_What you have to do_
Show every line of the data that includes the word "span".
**** Source material
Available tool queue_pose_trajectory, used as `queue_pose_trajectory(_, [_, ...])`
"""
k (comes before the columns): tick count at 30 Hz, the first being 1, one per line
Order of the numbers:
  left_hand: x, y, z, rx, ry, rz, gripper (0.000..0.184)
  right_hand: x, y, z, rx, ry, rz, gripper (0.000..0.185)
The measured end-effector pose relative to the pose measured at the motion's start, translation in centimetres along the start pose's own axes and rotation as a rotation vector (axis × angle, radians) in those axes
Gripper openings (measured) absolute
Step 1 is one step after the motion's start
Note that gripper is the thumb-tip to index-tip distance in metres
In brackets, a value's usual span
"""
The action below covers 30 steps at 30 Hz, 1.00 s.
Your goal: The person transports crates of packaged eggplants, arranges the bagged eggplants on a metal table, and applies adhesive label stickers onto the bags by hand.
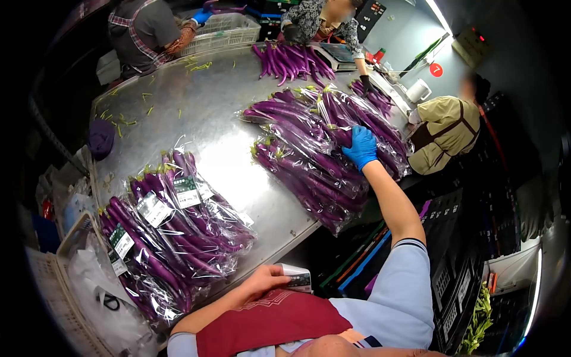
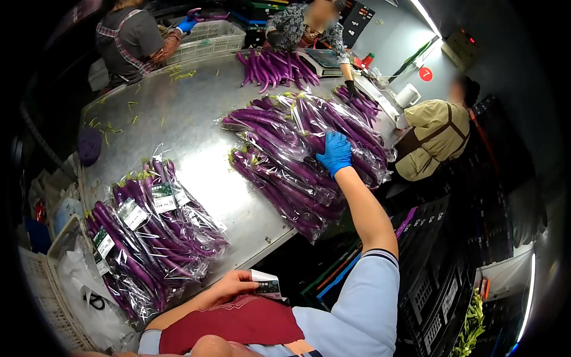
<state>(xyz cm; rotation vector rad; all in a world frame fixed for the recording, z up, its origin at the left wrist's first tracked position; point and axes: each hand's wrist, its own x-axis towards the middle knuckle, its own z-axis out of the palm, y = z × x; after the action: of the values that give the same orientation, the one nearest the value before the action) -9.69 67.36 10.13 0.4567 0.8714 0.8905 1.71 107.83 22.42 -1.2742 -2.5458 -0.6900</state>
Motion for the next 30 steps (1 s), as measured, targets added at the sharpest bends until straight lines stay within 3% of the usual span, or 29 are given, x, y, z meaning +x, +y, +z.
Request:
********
_Reply to the exercise_
In brackets, a value's usual span
Motion for the next 30 steps (1 s), as measured, targets added at the sharpest bends until straight lines stay within 3% of the usual span, or 29 are given, x, y, z meaning +x, +y, +z.

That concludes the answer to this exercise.